Elisabeth Bop : Daddy Maky, qu'est-ce qui vous a motivé à écrire une chanson sur Cheikh Ahmadou Bamba*?

Daddy Maky : J'ai voulu rendre hommage à l'illustre Cheikh Ahmadou Bamba notre protecteur et sauveur. Le premier a avoir prêché pour la non violence dans la lutte contre le colonialisme. Il fût déporté au Gabon par le pouvoir colonial français pour les avoir défiés. C'était un grand résistant et un grand érudit.

E.B. : Un héros local qui s'est élevé contre la puissance coloniale, vous le perçevez comme un saint, un messie....ou presque un dieu?

D.M. : Oh non pas comme un Dieu. Comme un saint homme, qui nous aura beaucoup apporté sur le plan spirituel et culturel

E.B. : Certaines dérives sectaires donnent une image trouble du mouvement qu'il a inspiré. Cela révèle-t-il une tendance à l'idolâtrie des africains?

D.M. : Partout il y a des dérives mais je-suis suffisamment sage pour ne pas tomber dans ces excès...Seul le parcours de l'homme, dans une période si trouble et complexe, m'intéresse.
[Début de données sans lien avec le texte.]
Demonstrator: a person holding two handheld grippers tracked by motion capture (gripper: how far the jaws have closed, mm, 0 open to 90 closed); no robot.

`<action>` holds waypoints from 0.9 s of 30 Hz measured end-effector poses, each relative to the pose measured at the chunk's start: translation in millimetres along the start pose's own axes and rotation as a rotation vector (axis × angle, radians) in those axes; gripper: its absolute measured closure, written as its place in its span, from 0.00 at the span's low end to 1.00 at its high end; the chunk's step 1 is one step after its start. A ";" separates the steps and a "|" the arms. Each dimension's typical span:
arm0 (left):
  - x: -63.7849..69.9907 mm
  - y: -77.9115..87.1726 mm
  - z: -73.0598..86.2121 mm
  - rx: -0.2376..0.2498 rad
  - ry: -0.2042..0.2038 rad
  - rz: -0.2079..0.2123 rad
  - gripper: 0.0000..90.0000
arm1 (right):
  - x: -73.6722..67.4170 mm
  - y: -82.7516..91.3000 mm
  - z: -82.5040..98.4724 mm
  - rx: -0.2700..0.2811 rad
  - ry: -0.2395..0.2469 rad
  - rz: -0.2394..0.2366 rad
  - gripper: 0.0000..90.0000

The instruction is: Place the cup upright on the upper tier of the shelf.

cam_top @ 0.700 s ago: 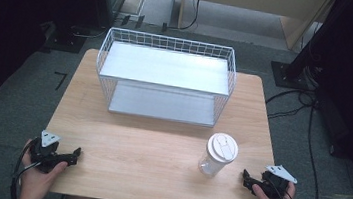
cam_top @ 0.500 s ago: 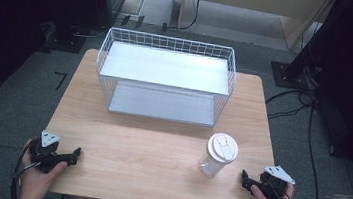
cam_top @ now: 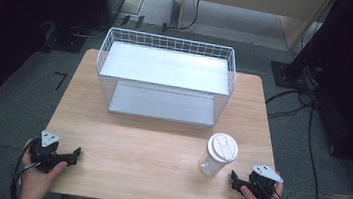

Bien avant Ghandi ou Martin Luther king il fut l'un des premiers partisans de la non violence et un apôtre de la tolérance. C'est à cet homme que je rends hommage

E.B. : La colonisation est-elle un crime contre l'humanité comme l'a déclaré Emmanuel Macron?

Soutenez-vous ce mea culpa tardif et controversé de la France sur son passé colonial?

D.M. : La France a toujours été dans le déni en ce qui concerne son passé colonial.A Thiaroye (banlieue dakaroise) des tirailleurs sénégalais ont été massacrés par l'armée coloniale française pour avoir osé réclamer des primes a leur retour du front.

D'où l'événement connu sous le célèbre nom de Thiaroye 44.Le cimetière porte encore les stigmates de ce sanglant episode de la colonisation. Je ne parlerai pas des conditions d'humiliation dont une majorité d'Africains portent encore les séquelles.Je n'attends absolument rien de la France car les relations entre colonisateur et colonisés déterminent encore les rapports de dominant et dominés.Il n y a qu'a voir le nombre de bases militaires françaises en Afrique alors que nos pays sont sensés être indépendants.

C'est aux Africains de prendre leur destin en main et de sortir de ce que Cheikh Anta Diop* appelait la servitude volontaire.

*Cheikh Ahmadou Bamba Mbacké dit Khadimoul Rassoul, mort le 19 juillet 1927 à Diourbel au Sénégal, est un théologien, juriste musulman et soufi.

*Cheikh Anta Diop est un historien, anthropologue, égyptologue et homme politique sénégalais. Il a mis l'accent sur l'apport de l'Afrique et en particulier de l'Afrique noire à la culture et à la civilisation mondiale.